◆ Your goal ◆
Begin at the line containing "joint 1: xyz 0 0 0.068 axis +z" in the data below and go on through the line containing "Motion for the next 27", repeating each line exactly; include both ends and no other line.

◆ Material for the task ◆
*** Begin section ***
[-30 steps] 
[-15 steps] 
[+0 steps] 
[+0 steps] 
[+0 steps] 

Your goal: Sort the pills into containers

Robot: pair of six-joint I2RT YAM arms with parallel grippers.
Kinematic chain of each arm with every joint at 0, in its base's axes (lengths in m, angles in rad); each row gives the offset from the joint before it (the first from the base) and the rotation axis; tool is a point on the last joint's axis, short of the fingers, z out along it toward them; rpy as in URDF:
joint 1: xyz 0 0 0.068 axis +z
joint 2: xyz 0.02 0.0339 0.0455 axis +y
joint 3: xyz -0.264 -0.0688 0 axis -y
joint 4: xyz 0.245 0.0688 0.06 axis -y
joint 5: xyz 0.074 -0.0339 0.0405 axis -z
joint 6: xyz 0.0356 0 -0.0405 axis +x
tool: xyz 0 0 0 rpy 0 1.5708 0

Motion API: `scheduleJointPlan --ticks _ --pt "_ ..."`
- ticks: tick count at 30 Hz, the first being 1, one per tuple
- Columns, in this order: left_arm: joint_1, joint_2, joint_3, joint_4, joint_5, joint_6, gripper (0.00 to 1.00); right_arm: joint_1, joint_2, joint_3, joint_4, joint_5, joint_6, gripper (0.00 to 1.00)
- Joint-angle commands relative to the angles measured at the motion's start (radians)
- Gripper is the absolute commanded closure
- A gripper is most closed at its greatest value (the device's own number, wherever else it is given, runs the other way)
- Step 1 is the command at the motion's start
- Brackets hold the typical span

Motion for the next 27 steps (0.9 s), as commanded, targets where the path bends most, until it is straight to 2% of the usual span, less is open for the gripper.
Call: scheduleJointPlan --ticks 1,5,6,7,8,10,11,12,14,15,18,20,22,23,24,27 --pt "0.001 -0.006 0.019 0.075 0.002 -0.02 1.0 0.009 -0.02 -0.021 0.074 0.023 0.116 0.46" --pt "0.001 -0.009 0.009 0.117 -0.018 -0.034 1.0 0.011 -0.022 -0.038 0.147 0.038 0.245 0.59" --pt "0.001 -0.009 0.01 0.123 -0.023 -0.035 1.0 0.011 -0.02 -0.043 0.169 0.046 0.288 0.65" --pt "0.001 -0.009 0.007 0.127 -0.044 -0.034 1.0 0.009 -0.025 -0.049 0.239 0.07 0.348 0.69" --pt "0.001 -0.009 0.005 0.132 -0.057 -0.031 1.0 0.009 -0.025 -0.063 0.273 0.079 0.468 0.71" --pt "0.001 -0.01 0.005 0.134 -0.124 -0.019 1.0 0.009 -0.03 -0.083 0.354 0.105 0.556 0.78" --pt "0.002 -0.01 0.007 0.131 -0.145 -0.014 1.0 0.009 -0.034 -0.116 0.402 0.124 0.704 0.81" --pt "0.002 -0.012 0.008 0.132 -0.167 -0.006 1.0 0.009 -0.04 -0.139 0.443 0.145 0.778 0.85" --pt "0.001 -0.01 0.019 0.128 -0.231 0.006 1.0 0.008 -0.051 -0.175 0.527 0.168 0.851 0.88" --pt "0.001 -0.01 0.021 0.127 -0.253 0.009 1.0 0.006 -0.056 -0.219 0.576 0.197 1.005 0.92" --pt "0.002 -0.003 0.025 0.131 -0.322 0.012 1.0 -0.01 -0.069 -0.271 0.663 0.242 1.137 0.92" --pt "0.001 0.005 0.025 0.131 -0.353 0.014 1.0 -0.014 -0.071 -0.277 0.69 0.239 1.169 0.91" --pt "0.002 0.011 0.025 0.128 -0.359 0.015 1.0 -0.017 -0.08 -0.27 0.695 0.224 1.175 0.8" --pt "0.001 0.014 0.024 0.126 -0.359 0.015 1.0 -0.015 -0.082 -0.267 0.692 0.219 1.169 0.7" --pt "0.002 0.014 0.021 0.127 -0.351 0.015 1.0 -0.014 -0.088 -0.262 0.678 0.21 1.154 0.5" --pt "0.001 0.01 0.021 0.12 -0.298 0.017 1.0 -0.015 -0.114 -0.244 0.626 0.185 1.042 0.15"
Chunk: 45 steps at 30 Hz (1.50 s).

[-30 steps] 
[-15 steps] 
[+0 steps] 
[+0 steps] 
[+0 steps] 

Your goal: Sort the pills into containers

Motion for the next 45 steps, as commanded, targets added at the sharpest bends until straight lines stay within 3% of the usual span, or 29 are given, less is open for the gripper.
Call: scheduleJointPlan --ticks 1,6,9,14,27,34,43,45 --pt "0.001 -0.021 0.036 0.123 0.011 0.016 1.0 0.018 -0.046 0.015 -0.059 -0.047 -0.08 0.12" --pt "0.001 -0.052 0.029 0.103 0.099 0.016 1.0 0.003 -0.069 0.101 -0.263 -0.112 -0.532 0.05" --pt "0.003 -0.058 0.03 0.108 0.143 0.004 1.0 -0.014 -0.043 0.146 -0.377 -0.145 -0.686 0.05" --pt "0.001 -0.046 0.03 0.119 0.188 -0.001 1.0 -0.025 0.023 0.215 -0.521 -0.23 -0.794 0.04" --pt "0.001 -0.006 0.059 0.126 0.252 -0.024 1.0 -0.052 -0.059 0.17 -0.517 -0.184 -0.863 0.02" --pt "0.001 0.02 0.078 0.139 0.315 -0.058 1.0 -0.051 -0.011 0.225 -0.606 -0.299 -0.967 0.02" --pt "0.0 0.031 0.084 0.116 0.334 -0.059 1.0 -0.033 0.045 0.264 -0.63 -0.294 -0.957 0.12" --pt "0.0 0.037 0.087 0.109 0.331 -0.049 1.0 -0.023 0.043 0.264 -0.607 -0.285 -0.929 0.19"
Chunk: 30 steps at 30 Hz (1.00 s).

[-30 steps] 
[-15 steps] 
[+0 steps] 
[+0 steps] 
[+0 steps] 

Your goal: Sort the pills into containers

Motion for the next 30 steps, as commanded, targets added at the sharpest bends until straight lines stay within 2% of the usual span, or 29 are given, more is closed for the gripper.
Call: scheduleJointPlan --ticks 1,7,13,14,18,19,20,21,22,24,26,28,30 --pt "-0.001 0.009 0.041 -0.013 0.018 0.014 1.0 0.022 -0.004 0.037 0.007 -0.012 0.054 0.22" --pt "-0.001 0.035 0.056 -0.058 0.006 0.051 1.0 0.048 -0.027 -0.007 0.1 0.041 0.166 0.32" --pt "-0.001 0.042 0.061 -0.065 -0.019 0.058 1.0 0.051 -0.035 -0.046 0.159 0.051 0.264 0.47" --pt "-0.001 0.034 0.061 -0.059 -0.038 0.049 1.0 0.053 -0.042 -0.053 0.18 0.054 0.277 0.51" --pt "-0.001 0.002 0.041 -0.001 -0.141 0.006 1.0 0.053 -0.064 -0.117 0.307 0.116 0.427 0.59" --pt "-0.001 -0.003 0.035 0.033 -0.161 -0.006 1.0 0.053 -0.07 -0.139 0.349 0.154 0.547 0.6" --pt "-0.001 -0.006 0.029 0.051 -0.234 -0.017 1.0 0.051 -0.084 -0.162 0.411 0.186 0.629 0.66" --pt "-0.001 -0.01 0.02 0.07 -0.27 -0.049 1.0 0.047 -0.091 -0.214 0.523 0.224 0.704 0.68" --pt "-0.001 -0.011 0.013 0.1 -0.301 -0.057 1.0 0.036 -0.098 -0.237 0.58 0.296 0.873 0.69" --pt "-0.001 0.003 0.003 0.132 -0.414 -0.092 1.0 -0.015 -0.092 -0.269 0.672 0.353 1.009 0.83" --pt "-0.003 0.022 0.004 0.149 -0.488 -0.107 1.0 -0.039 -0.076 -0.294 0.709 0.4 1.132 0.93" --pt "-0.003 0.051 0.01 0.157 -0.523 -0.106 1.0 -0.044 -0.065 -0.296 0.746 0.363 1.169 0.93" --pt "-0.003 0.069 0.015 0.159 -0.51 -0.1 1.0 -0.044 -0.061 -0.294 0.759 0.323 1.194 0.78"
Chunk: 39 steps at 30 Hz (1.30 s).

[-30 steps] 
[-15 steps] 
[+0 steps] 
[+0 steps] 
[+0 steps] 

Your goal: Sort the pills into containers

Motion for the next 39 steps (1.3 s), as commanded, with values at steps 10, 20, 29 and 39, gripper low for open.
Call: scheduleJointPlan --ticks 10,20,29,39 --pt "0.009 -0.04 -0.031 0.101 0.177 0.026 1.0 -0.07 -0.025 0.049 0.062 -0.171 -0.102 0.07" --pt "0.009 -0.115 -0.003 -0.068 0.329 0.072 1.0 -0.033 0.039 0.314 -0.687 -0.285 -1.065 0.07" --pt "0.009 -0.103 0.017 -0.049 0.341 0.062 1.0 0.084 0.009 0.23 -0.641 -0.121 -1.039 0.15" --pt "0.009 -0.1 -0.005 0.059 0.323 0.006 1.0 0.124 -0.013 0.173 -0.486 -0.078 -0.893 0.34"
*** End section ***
◆ Your response ◆
joint 1: xyz 0 0 0.068 axis +z
joint 2: xyz 0.02 0.0339 0.0455 axis +y
joint 3: xyz -0.264 -0.0688 0 axis -y
joint 4: xyz 0.245 0.0688 0.06 axis -y
joint 5: xyz 0.074 -0.0339 0.0405 axis -z
joint 6: xyz 0.0356 0 -0.0405 axis +x
tool: xyz 0 0 0 rpy 0 1.5708 0

Motion API: `scheduleJointPlan --ticks _ --pt "_ ..."`
- ticks: tick count at 30 Hz, the first being 1, one per tuple
- Columns, in this order: left_arm: joint_1, joint_2, joint_3, joint_4, joint_5, joint_6, gripper (0.00 to 1.00); right_arm: joint_1, joint_2, joint_3, joint_4, joint_5, joint_6, gripper (0.00 to 1.00)
- Joint-angle commands relative to the angles measured at the motion's start (radians)
- Gripper is the absolute commanded closure
- A gripper is most closed at its greatest value (the device's own number, wherever else it is given, runs the other way)
- Step 1 is the command at the motion's start
- Brackets hold the typical span

Motion for the next 27 steps (0.9 s), as commanded, targets where the path bends most, until it is straight to 2% of the usual span, less is open for the gripper.

The output above is complete as it stands.